--- YOUR ASSIGNMENT ---
Restate verbatim the span of lines below between the line with "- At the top" and the line with "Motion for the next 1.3", including those two lines, and only that span.

--- SOURCE MATERIAL ---
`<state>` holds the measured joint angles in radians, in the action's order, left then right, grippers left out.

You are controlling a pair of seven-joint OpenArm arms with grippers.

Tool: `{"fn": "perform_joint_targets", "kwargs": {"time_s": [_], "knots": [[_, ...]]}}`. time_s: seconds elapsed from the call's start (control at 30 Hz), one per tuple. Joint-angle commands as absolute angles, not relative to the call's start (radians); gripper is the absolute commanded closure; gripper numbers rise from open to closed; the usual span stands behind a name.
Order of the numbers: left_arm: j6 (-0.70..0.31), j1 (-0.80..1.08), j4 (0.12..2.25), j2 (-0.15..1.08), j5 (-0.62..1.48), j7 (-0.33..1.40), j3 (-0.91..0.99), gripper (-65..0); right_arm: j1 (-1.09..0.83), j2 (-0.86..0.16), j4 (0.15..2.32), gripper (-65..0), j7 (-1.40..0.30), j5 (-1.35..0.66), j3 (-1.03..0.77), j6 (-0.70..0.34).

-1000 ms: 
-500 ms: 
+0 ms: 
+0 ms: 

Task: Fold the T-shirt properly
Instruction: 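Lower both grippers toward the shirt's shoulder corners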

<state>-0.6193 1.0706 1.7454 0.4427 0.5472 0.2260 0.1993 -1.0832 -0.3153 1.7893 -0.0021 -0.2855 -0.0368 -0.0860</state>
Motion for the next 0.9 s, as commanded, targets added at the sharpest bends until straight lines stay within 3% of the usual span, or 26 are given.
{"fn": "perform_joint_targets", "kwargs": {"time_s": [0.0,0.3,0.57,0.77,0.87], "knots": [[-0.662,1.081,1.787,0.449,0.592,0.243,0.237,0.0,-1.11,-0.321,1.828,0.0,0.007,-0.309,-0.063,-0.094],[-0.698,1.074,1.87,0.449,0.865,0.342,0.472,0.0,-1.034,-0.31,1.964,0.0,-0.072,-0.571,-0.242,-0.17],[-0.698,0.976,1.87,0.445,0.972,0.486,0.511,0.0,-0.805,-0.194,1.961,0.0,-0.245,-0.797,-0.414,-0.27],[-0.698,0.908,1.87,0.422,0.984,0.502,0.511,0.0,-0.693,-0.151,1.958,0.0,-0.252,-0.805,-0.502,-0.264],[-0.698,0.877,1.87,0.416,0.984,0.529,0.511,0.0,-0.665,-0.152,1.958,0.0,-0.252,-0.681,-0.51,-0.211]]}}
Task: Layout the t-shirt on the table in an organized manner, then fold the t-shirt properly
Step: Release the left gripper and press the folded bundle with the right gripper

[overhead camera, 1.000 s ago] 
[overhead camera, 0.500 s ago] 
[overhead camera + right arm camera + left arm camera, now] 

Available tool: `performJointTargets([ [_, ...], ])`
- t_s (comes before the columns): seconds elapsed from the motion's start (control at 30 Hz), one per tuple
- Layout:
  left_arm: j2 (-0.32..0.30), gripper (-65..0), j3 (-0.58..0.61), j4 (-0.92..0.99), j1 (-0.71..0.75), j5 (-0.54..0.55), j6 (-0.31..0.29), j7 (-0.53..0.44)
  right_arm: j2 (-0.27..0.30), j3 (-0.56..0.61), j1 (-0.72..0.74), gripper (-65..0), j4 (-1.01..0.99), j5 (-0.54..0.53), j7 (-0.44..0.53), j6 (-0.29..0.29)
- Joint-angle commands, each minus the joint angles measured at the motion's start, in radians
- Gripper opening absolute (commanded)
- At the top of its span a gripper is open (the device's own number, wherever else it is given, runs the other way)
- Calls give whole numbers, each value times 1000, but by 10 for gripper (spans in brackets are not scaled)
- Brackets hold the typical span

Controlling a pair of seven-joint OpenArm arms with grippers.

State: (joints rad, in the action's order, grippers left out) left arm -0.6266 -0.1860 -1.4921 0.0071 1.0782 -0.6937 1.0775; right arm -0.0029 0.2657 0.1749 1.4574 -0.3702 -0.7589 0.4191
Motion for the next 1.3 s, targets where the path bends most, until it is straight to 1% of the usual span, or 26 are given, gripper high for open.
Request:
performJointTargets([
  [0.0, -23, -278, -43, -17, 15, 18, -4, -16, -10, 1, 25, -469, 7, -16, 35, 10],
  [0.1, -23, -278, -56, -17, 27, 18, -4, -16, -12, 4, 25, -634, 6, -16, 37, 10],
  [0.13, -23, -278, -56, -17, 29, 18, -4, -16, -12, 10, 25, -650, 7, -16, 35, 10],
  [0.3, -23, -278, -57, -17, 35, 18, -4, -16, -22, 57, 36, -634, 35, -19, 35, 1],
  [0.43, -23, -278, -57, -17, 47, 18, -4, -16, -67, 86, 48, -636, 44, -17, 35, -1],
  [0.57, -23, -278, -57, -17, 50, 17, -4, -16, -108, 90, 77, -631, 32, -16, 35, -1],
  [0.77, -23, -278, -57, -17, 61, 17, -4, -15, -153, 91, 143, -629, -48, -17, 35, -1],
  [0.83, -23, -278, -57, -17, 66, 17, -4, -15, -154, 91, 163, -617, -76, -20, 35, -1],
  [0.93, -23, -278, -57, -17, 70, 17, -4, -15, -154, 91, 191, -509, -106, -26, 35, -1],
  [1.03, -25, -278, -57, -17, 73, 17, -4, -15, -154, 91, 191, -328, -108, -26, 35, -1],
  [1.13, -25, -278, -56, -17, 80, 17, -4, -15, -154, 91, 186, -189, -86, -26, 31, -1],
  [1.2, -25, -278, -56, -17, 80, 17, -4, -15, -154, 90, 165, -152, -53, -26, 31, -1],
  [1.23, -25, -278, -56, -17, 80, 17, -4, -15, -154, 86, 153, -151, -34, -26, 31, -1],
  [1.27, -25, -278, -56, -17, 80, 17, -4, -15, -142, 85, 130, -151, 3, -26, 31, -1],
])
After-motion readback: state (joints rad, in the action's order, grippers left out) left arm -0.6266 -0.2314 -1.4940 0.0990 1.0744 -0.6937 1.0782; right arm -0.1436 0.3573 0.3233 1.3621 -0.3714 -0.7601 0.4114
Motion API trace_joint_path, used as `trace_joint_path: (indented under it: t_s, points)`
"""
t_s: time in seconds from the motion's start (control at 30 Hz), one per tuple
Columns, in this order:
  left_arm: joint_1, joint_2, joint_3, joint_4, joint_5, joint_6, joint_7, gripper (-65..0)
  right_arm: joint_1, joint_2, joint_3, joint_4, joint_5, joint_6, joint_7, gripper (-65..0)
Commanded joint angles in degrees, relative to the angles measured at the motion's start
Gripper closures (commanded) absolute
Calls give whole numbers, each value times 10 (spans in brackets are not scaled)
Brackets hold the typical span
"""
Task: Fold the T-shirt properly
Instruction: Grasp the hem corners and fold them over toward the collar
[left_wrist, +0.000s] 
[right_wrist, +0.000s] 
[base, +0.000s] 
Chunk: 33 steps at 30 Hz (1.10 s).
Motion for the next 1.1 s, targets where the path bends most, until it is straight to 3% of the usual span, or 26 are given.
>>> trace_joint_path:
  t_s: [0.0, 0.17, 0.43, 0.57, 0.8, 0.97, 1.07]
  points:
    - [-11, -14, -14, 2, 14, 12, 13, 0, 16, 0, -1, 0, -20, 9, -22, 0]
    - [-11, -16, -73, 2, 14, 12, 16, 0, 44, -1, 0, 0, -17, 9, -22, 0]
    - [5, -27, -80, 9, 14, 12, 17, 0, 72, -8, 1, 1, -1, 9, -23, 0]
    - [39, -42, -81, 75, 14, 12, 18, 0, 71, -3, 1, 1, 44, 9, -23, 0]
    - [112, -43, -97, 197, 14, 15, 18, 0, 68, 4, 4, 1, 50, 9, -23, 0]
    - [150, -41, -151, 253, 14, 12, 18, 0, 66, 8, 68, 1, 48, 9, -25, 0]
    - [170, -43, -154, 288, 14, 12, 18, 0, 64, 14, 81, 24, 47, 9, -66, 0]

--- EXERCISE SOLUTION ---
- At the top of its span a gripper is open (the device's own number, wherever else it is given, runs the other way)
- Calls give whole numbers, each value times 1000, but by 10 for gripper (spans in brackets are not scaled)
- Brackets hold the typical span

Controlling a pair of seven-joint OpenArm arms with grippers.

State: (joints rad, in the action's order, grippers left out) left arm -0.6266 -0.1860 -1.4921 0.0071 1.0782 -0.6937 1.0775; right arm -0.0029 0.2657 0.1749 1.4574 -0.3702 -0.7589 0.4191
Motion for the next 1.3 s, targets where the path bends most, until it is straight to 1% of the usual span, or 26 are given, gripper high for open.

Nothing further is required of this output.